Not a sleep whisperer

I spend a good chunk of my day convincing little humans that sleep is a good idea. The other day, as I was prematurely patting myself on the back for getting all 3 kids to nap at the same time, my two oldest decided they were simply going to skip their naps. Of course, they were little (cute) monsters by the end of the day.

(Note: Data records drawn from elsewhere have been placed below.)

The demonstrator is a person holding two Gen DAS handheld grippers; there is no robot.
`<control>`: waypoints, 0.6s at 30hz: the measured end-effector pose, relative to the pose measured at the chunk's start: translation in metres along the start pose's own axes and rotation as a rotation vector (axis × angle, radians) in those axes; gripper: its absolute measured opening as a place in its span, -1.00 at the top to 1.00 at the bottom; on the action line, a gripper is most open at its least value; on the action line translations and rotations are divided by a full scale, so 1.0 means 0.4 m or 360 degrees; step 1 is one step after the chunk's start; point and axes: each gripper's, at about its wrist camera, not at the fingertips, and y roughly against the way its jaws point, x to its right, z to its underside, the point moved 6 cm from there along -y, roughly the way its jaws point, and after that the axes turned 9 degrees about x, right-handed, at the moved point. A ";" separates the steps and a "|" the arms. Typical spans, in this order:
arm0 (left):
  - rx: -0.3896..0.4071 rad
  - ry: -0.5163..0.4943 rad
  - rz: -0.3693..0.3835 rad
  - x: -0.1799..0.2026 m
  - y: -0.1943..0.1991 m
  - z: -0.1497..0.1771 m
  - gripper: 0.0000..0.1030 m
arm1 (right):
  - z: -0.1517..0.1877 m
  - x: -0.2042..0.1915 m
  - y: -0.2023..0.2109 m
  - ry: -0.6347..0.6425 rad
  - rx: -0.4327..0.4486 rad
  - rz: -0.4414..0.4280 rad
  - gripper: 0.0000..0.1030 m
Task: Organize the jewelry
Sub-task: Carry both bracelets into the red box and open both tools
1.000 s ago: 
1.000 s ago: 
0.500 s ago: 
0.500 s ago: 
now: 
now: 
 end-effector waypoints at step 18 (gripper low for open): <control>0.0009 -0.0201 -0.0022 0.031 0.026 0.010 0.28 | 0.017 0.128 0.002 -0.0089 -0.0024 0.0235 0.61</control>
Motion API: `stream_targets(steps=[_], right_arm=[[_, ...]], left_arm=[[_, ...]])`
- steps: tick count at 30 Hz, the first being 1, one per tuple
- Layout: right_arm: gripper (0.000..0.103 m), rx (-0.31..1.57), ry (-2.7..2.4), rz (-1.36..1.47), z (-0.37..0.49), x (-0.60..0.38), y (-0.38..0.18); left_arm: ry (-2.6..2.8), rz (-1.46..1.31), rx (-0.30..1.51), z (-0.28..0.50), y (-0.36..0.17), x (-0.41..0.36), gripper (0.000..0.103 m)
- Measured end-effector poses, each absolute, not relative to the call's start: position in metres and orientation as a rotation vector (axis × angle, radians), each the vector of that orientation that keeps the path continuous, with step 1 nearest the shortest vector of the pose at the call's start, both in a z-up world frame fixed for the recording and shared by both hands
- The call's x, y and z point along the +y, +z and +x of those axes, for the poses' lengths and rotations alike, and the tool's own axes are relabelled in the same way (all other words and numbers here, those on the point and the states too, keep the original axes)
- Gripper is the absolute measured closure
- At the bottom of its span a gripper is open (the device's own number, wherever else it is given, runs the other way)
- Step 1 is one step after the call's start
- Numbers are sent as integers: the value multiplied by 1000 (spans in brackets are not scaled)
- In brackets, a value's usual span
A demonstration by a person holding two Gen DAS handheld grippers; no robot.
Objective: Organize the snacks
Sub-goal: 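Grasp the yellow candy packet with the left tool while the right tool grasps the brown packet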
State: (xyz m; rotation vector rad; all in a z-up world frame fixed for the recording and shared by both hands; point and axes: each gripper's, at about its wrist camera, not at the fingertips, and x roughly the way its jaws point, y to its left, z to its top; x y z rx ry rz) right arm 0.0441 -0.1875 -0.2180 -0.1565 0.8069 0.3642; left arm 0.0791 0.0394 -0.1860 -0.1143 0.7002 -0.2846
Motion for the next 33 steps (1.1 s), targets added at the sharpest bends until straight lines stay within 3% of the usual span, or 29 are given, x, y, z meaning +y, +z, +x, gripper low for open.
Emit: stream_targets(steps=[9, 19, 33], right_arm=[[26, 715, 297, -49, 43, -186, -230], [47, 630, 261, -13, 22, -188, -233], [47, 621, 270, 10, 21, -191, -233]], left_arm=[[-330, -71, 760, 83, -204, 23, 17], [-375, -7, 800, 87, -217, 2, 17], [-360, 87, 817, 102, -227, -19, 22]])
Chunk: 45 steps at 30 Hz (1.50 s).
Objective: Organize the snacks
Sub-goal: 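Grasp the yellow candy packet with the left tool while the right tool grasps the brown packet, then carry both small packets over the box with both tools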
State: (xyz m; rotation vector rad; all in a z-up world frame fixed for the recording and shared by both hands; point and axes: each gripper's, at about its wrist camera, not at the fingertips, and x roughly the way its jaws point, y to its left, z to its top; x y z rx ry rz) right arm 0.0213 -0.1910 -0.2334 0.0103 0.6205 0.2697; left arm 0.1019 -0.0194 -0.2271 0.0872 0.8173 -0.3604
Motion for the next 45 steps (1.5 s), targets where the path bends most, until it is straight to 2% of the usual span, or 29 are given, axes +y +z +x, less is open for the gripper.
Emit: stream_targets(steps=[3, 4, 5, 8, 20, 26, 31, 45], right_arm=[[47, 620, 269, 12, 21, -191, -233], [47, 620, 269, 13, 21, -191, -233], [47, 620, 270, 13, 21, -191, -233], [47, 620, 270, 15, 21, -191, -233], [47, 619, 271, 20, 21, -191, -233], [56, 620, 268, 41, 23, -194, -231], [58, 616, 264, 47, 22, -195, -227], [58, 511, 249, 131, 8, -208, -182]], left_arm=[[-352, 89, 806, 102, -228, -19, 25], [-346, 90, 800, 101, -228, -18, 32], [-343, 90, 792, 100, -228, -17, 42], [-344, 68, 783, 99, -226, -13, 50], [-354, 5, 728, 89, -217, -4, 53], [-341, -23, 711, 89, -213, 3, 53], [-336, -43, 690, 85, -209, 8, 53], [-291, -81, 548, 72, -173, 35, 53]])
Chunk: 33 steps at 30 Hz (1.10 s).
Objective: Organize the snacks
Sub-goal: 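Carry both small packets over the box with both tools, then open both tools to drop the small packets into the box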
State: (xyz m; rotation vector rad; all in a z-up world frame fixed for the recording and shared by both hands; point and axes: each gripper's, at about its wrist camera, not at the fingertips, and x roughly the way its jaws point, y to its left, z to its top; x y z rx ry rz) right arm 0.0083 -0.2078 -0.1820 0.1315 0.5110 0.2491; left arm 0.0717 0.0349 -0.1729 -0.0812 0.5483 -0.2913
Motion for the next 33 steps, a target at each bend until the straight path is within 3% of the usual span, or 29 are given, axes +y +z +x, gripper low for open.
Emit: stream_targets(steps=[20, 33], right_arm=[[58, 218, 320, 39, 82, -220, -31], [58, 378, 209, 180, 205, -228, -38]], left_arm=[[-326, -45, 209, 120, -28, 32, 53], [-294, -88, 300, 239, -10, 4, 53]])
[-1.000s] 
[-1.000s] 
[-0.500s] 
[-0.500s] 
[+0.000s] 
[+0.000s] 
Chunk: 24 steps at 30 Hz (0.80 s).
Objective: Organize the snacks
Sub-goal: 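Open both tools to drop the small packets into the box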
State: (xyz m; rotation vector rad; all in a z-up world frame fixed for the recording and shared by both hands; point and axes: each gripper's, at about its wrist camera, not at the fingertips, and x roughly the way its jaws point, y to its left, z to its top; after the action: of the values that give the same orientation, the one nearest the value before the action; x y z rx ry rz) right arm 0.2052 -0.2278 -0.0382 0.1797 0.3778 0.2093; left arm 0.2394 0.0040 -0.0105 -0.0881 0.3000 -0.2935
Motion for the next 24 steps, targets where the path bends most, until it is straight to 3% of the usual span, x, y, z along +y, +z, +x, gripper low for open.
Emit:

Right now, I’m struggling most with my middle child. He has recently started to extensively delay bedtime. He wants ten stories, ten songs, a million cuddles. Every time we acquiesce, he asks for more. After all of the above, he started asking for more lights on (we already have a nightlight). So we started with one, then two (after all, if he was truly afraid we didn’t want to be the mean parents who ignored this). This was enough for a bit but then the demands escalated. He wanted all the lights on but then also wanted us to hold him to sleep. The thing is, we’ve been down this path before. With both of our older children, we’ve always given in, and then regretted it some time later. Who doesn’t love the feel of their young child against them, all chubby cheeks and fat fingers, warm breath on your shoulder, kissing your cheek and saying “I love you, mommy”. I mean, what could be more precious? But it is hard to tack on an additional two hours for bedtime after a day packed with activities and attention doled singularly on the children. That extra times leaves us extra wiped, so we bring even less to our relationship, our home, and our work. And I am a firm believer in children needing to get a good night’s (or nap’s) sleep! When our kids put themselves to sleep, they fall asleep more quickly and wake up better rested.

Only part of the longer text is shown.